Find every line below with the string "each" and pick it out.

### Data block
★ ★ ★ ★

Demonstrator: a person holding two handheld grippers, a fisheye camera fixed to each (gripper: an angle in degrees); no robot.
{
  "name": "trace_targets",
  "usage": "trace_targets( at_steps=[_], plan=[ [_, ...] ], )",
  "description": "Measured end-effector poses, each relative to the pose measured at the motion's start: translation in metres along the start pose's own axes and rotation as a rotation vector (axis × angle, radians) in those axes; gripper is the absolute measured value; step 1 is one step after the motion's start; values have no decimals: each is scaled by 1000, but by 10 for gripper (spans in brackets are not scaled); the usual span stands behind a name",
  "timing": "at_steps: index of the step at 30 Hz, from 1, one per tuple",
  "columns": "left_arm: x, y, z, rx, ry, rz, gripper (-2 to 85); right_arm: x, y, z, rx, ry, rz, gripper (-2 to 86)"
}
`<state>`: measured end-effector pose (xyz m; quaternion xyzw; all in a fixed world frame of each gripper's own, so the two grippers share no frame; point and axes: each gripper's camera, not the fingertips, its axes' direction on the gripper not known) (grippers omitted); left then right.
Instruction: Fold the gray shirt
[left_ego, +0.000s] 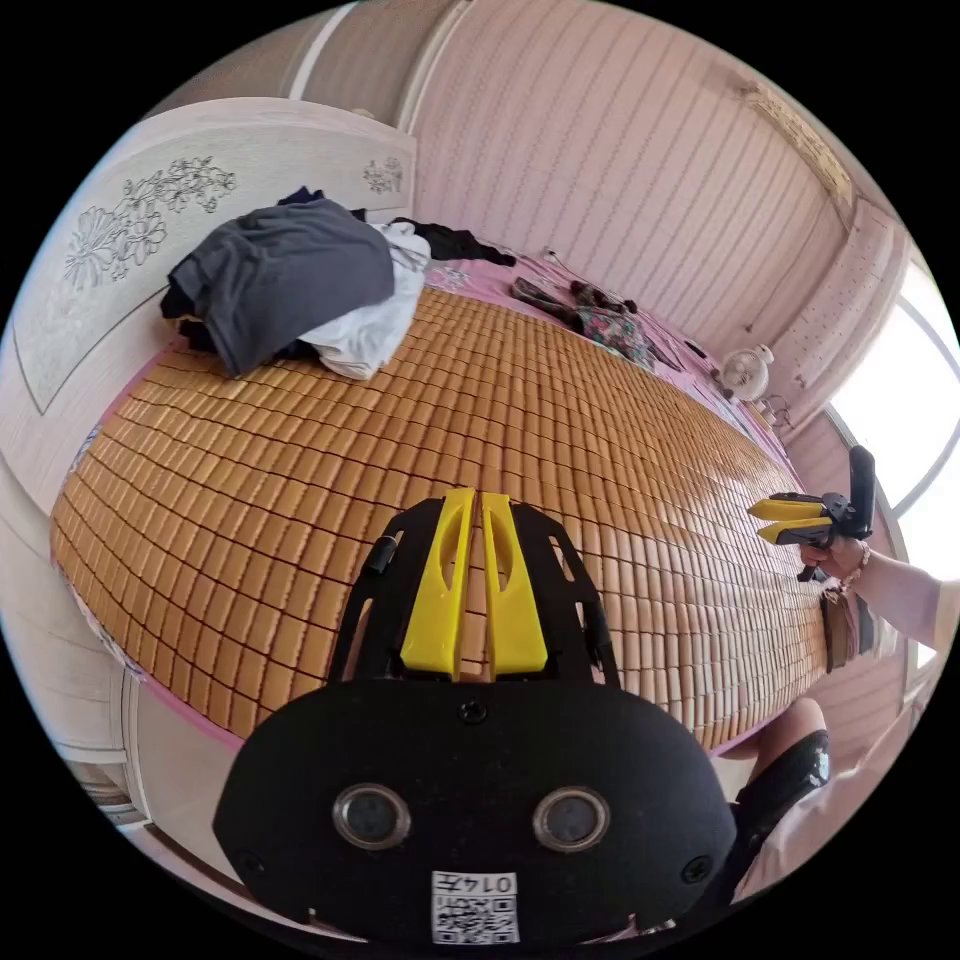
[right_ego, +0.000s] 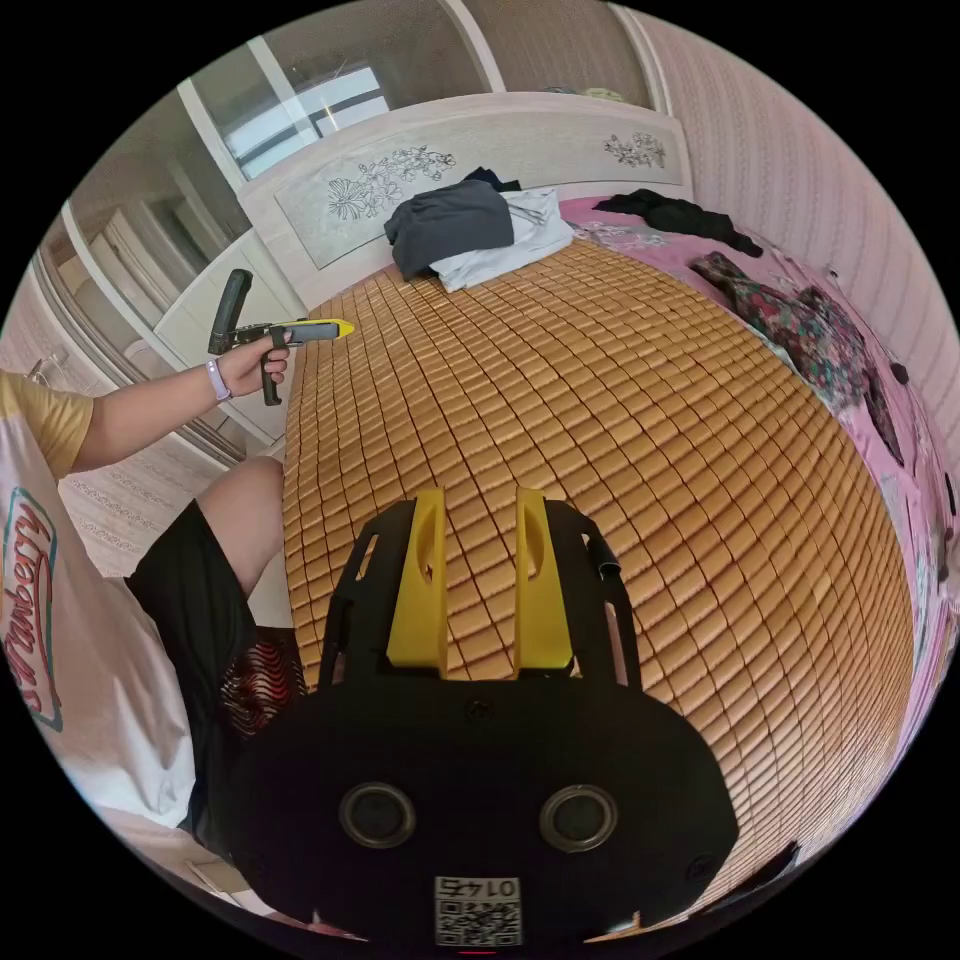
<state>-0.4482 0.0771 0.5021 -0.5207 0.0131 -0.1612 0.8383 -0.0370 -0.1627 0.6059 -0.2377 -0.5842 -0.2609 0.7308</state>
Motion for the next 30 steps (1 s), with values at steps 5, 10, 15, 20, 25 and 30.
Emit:
trace_targets(
  at_steps=[5,10,15,20,25,30],
  plan=[
    [-82,-35,0,83,-74,-124,39,12,-123,78,61,-1,-35,95],
    [-144,-66,12,160,-66,-252,74,25,-227,181,105,-136,88,97],
    [-189,-89,26,221,-26,-330,91,40,-282,253,190,-270,210,119],
    [-194,-101,30,196,12,-227,34,52,-297,308,286,-177,320,112],
    [-172,-84,3,242,-14,-93,-2,58,-280,294,318,-162,261,47],
    [-123,-58,-47,329,78,40,-5,72,-258,240,310,-183,186,23]
  ],
)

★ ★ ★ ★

### Solution for this exercise
Demonstrator: a person holding two handheld grippers, a fisheye camera fixed to each (gripper: an angle in degrees); no robot.
  "description": "Measured end-effector poses, each relative to the pose measured at the motion's start: translation in metres along the start pose's own axes and rotation as a rotation vector (axis × angle, radians) in those axes; gripper is the absolute measured value; step 1 is one step after the motion's start; values have no decimals: each is scaled by 1000, but by 10 for gripper (spans in brackets are not scaled); the usual span stands behind a name",
`<state>`: measured end-effector pose (xyz m; quaternion xyzw; all in a fixed world frame of each gripper's own, so the two grippers share no frame; point and axes: each gripper's camera, not the fingertips, its axes' direction on the gripper not known) (grippers omitted); left then right.

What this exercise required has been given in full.